# Call Of Duty 2 install/uninstall problem



## compnovice (Sep 10, 2003)

I am trying to install CoD2 on my new, larger, hard drive. It is my 'D' drive.
I thought I uninstalled Cod2 from my 'C' drive correctly.

However, when I insert Cd #1 into the drive, "Install" is *NOT* an option. "Uninstall" is an option. When I click on that: nothing happens. I cannot find any fragment of this program on my 'C' or 'D' drive that would make the cd think it is already on my system.

Any clues?

Comp Specs: P4 2.66 GhZ/ NVidea GeForce 5700 LE/ 80Gig and 120 Gig Maxtor HD/ WinXP


----------



## tyler811 (Apr 30, 2006)

You will need to delete the folder "Actvision" on your C drive. You might also have to clean the registery of any COD2 references. The first thing you should is reinstall it to your C drive then uninstall it from add remove programs.


----------



## compnovice (Sep 10, 2003)

It appears that will work. I went to Start>Run>regedit
then deleted the Activision folder from there.

I will keep you informed, thanks


----------



## ZEUS_GB (Jan 5, 2006)

There might be mutiple registry entries, after you've deleted the folder run a registry cleaner such as CCleaner.


----------



## tyler811 (Apr 30, 2006)

compnovice said:


> It appears that will work. I went to Start>Run>regedit
> then deleted the Activision folder from there.
> 
> I will keep you informed, thanks


Glad I could help


----------



## bennycal (May 12, 2006)

Hi all

When I try to rn Cod 2 singleplayer it says the following error:

Error during initalization.Couldn't load default.cfg. Make sure Call of Duty is run from the correct folder.

Would appreciate any help on how to fix/get round this bug/problem. Thanks all.
I have also attempted to uninstall COD2 using add/remove programs, i click on unistrall and nothing happens.

Any help would be greatly appreciated
Thanks guys


----------



## tyler811 (Apr 30, 2006)

Got to c:/program files/activision folder Delet this folder empty it out of your recycle bin. Restart computer and re install CoD2 You have to remove th full activision folder.

You might want to search your harddrives also for any more CoD2.


----------



## bennycal (May 12, 2006)

Ok thanks Ill try it and post to say whether its worked or not.

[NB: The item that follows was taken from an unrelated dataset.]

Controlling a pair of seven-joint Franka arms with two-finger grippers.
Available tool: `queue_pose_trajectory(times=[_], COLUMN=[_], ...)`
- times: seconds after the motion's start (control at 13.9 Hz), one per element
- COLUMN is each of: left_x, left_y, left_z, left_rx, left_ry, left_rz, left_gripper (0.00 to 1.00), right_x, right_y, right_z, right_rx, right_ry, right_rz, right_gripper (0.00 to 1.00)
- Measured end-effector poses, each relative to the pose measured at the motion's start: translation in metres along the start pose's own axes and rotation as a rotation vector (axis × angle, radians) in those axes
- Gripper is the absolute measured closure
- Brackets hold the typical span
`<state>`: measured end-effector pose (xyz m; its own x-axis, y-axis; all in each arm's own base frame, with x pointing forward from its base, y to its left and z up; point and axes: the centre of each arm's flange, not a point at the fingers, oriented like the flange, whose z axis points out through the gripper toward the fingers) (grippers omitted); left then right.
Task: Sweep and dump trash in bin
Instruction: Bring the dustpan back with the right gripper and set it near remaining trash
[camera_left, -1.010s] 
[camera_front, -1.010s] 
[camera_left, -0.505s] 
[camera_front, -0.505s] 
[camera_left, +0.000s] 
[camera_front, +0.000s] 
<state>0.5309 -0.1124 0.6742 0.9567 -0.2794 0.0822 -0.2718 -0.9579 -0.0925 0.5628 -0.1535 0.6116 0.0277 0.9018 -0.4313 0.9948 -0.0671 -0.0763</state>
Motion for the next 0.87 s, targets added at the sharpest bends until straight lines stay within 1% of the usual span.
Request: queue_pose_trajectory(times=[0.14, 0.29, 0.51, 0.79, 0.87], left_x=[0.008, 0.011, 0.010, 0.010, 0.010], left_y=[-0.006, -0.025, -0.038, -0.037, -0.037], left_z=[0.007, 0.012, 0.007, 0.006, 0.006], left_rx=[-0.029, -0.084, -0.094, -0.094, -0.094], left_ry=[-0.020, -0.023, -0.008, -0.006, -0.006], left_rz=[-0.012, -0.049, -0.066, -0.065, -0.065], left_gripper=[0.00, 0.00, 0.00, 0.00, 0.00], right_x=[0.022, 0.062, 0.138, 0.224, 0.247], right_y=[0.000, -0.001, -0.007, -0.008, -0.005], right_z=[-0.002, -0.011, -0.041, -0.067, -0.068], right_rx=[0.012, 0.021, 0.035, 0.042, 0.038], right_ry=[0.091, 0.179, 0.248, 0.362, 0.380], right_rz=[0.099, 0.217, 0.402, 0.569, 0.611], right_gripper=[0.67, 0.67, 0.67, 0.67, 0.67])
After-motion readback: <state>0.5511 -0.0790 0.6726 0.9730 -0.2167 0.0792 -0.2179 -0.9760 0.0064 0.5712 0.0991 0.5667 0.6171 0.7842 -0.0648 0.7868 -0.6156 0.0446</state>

Thanks, youv been a big help


----------



## bennycal (May 12, 2006)

I deleted everthing in and the activision folder completly from my computer, restarted and again tryed to uninstall. The installwizard comes up, loads then nothings appears. If i try to run COD2, the following error comes up:

Missing shorcut

 I am totally lost as to what to do next, any help/ advice would be greatly appreciated,
Thanks


----------



## tyler811 (Apr 30, 2006)

If you have deleted the folder the re install it.


----------



## Bewits (May 29, 2006)

i tried to install call of duty 2 but it froze during the final part of the install so i have gone into everything i could find C D and regestry and deleted every thing that had Call of Duty 2 and Activision and still nothing i still can't uninstall it and i don't know what else to do


----------



## ZEUS_GB (Jan 5, 2006)

Hello Bewits and welcome to TSG!

Run a registry cleaner such as CCleaner, that should be able to remove all the invalid registry settings.


----------



## blahhhhh (Jun 10, 2007)

ok when i looked for my activision folder it wasnt there and when i uninstalled cod2, i try to reinstall, but uninstall is the only option
oh yeah how do u use that ccleaner thing?


----------



## Assaultneedshelp (Jun 23, 2007)

Alright guys... i played single player this mornig and yesterday everything with multiplayer was fine... now i need lots and lots of help. First off today i played single player and when i tryed to play multiplayer it wouldnt let me cause i didnt have punkbuster enabled. Well when i tryed to enable it , it wouldnt let me cause i had my backround modded by toolclan. There was no punkbuster thing. So i deleted my WHOLE activison folder and i restored my PC from another date... Now when i try to even PLAY the game it gives me an error saying " WIN ERROR " "Couldnt load default_locilaze_mp.cfg. Make sure call of duty 2 is placed in right folder.. But i cant even unistall anything because it just wont let me....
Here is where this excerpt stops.